Fast bytecode VM that embeds anywhere.
minivm lets Go programs load tiny bytecode programs, call back into host functions, and run under explicit stack, heap, fuel, and hook limits. It starts as a fast threaded interpreter and compiles hot functions and loops to native ARM64 code automatically with a trace JIT.
go get github.com/siyul-park/minivmRequires Go 1.26.2+. The VM core depends only on the Go standard library.
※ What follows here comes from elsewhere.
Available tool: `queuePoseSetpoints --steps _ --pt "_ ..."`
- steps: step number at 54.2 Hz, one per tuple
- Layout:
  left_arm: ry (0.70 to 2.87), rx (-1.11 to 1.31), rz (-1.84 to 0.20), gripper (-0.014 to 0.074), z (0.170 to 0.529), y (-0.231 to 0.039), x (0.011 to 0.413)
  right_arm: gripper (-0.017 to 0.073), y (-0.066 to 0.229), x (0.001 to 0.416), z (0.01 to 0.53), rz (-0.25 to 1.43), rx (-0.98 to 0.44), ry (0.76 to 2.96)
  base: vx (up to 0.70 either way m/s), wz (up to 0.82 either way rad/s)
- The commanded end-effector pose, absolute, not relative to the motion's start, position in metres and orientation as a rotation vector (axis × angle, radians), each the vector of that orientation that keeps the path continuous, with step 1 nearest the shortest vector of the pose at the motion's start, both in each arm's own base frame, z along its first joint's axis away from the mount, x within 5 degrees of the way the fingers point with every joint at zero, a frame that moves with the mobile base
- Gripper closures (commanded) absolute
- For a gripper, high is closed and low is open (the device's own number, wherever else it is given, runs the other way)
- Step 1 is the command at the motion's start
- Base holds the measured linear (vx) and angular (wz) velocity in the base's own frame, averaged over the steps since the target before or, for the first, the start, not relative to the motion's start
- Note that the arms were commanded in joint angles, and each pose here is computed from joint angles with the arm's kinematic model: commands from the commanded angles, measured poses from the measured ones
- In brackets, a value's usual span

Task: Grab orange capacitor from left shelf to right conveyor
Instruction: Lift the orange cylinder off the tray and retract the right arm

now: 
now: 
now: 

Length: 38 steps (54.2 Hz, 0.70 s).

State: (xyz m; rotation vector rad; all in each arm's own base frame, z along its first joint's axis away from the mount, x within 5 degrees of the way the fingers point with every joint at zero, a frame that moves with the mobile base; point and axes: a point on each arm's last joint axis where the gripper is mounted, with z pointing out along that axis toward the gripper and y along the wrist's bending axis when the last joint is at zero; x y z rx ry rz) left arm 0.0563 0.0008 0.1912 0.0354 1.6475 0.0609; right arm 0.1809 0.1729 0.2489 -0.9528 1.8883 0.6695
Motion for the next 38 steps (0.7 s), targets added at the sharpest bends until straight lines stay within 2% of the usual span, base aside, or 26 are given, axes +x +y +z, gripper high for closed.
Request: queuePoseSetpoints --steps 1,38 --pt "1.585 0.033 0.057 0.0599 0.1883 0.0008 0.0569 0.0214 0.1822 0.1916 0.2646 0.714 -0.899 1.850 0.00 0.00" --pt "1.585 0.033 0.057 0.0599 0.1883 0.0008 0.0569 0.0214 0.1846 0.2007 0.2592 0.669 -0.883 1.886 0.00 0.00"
| Need | What minivm gives you |
|---|---|
| Embed runtime behavior | bytecode programs with first-class functions, locals, globals, refs, arrays, structs, and strings |
| Call host code | zero-reflection HostFunction path plus Marshal / Unmarshal for ordinary Go values |
| Keep execution bounded | stack, heap, frame, fuel, context, and hook controls |
| Stay fast before JIT | closure-threaded dispatch with near-zero allocations on recursive workloads |
| Get native speed where it matters | adaptive ARM64 trace JIT for hot functions and loops |
- Scripting engines — execute user-defined logic under your host policy
- Rule engines — evaluate complex conditions at runtime without redeployment
- DSL runtimes — define a custom instruction set on a proven VM foundation
- Plugin systems — run sandboxed bytecode in a GC-managed environment
Recursive fib(35) — darwin/arm64, Apple M4 Pro, Go 1.26.2. minivm is measured twice: interp is the pure threaded interpreter, JIT is the default New, which records hot functions and loops and compiles them to native code on ARM64:
| Runtime | ns/op | B/op | allocs/op | vs native Go | execution model |
|---|---|---|---|---|---|
| native Go | 19,324,275 | 0 | 0 | 1× | compiled |
| wazero | 44,409,757 | 16 | 2 | 2.3× | WASM → native JIT |
| minivm (JIT) | 51,911,961 | 4,918 | 45 | 2.7× | threaded interpreter + ARM64 trace JIT |
| minivm (interp) | 669,343,195 | 288 | 2 | 35× | threaded interpreter |
| tengo | 1,138,199,604 | 312,799,988 | 39,088,179 | 59× | bytecode VM |
| gopher-lua | 1,462,044,917 | 971,008 | 3,793 | 76× | register VM |
| goja | 2,052,722,000 | 383,488 | 46,384 | 106× | bytecode VM |
The JIT is worth 13× on this workload (669 ms → 52 ms per call). Among pure interpreters, minivm (interp) leads and is effectively allocation-light: 1.7× faster than tengo, 2.2× gopher-lua, 3.1× goja, while tengo reaches 312 MB and 39M allocs. With the JIT on, minivm joins wazero as the only runtimes reaching native code, pulling 22–40× ahead of the script VMs.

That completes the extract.